• **Instructions to follow**
What you return should be the line containing "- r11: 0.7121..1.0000" and each line after it to the end of the records, copied exactly.

*** Extracted data Section Begins ***

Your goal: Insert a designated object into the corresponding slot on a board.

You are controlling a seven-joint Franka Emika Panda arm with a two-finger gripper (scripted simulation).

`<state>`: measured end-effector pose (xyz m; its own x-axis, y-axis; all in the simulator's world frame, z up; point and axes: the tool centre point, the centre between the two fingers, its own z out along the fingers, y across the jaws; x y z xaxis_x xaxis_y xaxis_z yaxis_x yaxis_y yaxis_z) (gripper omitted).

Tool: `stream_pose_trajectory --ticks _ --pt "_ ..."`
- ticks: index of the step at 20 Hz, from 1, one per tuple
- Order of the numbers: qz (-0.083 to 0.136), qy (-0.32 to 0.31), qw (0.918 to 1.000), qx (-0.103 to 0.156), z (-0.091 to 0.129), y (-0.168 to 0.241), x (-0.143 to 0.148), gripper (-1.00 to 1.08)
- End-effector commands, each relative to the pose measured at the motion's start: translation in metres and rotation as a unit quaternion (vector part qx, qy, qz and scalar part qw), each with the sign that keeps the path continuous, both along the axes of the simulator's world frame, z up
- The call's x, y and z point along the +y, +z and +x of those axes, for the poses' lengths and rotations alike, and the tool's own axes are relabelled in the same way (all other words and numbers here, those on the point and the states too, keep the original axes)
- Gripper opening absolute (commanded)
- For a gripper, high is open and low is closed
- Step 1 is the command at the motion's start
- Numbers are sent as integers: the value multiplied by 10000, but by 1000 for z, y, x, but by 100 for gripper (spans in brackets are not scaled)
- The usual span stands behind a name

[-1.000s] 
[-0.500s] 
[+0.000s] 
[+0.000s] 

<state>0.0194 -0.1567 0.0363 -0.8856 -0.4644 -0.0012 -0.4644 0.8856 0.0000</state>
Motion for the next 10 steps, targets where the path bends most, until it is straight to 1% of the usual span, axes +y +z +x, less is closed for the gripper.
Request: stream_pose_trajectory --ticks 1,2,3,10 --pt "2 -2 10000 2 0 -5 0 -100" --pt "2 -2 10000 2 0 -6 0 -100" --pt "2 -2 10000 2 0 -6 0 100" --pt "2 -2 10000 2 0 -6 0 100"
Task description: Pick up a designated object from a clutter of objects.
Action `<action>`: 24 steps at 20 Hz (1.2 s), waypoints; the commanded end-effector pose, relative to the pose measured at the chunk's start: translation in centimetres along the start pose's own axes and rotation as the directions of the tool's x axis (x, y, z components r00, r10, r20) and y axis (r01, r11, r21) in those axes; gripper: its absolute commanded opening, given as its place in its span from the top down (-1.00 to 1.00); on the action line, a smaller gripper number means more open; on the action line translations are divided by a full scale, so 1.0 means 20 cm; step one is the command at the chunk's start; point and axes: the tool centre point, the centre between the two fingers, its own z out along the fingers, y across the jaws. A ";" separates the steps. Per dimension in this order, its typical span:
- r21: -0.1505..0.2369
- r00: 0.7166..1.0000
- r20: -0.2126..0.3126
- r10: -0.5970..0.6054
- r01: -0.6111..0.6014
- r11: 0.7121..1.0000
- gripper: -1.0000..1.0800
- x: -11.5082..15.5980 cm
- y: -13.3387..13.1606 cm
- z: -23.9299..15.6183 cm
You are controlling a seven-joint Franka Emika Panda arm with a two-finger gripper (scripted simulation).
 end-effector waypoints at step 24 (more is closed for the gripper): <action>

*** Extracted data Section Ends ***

• **Written solution**
- r11: 0.7121..1.0000
- gripper: -1.0000..1.0800
- x: -11.5082..15.5980 cm
- y: -13.3387..13.1606 cm
- z: -23.9299..15.6183 cm
You are controlling a seven-joint Franka Emika Panda arm with a two-finger gripper (scripted simulation).
 end-effector waypoints at step 24 (more is closed for the gripper): <action>

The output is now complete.